Safety must not lapse furtherTwo months have passed since the tragic sinking of the Sewol ferry. The country’s worst-ever maritime calamity, which caused the deaths of nearly 300 people - mostly young students - served as a rude awakening for poor corporate and civilian safety awareness, as well as the bureaucratic incompetence and collusion that led to negligence in safety supervision.
Sweeping changes have been pledged to place public safety and well-being ahead of economic and industrial growth. The humbled government has reiterated promises to fortify safety infrastructure. President Park Geun-hye formally apologized to the public on May 19 and declared dramatic reforms in governance, and the administration followed up with 27 action plans.
Safety has been the buzzword for the last two months, but we must ask ourselves if we are on a completely new path. The answer is a dismal “no.” Some worry that the lessons have already been forgotten. The cornerstone of government reforms are for the Government Organization Law and Government Employees Ethics Law need to be reworked.

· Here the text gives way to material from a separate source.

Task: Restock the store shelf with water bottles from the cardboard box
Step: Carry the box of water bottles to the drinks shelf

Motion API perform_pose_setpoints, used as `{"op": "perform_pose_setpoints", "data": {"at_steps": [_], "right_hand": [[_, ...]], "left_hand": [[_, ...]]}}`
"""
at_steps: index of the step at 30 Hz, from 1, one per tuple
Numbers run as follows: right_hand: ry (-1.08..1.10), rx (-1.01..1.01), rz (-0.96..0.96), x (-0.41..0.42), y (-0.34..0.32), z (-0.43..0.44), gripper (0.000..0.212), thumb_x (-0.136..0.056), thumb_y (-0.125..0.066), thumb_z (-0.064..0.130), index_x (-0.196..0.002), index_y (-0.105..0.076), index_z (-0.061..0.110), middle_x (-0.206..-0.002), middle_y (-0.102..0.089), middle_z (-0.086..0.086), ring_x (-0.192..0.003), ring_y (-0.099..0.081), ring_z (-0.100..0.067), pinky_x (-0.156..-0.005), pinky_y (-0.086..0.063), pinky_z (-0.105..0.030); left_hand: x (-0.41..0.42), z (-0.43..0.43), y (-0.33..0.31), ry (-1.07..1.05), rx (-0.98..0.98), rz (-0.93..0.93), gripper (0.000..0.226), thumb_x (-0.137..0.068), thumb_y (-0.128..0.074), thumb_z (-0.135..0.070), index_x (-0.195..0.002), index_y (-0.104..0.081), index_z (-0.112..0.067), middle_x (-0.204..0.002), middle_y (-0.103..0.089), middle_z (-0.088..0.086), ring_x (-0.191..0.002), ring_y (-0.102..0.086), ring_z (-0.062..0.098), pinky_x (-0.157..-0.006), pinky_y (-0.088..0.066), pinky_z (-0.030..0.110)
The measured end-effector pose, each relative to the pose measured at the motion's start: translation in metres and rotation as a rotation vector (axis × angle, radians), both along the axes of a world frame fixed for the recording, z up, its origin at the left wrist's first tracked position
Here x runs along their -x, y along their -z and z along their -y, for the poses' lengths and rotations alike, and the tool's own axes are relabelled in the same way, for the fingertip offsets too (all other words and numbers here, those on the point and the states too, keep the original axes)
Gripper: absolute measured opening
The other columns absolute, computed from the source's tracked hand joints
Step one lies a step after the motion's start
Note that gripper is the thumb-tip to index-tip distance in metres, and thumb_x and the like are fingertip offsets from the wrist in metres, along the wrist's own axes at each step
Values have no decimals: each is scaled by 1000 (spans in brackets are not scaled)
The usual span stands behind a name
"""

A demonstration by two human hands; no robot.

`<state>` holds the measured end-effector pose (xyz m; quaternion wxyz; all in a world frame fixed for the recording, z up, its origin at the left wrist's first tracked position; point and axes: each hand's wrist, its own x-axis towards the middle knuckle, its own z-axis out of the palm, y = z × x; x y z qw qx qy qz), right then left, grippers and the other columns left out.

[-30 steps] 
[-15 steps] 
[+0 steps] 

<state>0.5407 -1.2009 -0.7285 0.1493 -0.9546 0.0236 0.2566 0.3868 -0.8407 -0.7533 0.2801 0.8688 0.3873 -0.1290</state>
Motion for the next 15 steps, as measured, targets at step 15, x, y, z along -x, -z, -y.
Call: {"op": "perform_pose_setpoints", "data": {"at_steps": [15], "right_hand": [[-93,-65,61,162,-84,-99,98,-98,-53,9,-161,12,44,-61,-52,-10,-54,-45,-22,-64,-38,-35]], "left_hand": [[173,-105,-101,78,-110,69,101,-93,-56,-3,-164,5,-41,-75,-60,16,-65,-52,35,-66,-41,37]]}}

But the legislature is too engrossed in the July 30 by-elections to bother reviewing the bills. Both the ruling and main opposition parties appear to have missed a clear message from voters in the June 4 elections. Action to retool the country’s safety infrastructure must start immediately. At the same time, long-term and strenuous work to deeply root a safety-first awareness into people’s lives and government policies must be activated.
But we cannot expect the monumental agenda to move forward if a sense of urgency and resolution is absent from the beginning. This is no time for the government to drag its feet.
The government is so absorbed in reorganizing its administrative structure and reshuffling senior offices that it has been neglectful of the more urgent work of re-examining public safety standards. Many safety policies in public places remain questionable. The government should immediately concentrate its budget and administrative resources to improve the safety of national facilities.
The government has also neglected one major area. It has promised to upgrade our safety infrastructure without specifying the means to come up with the cost for the enormous job. It must try to seek public understanding and support to help finance the cost to refurbish safety infrastructure through hikes in utility and public transportation fees. We must try to establish a safe social infrastructure without burdening the low-income class.
The public must cooperate and endure a little inconvenience for the sake of mass safety. A safe country can be built with united efforts from the government and public.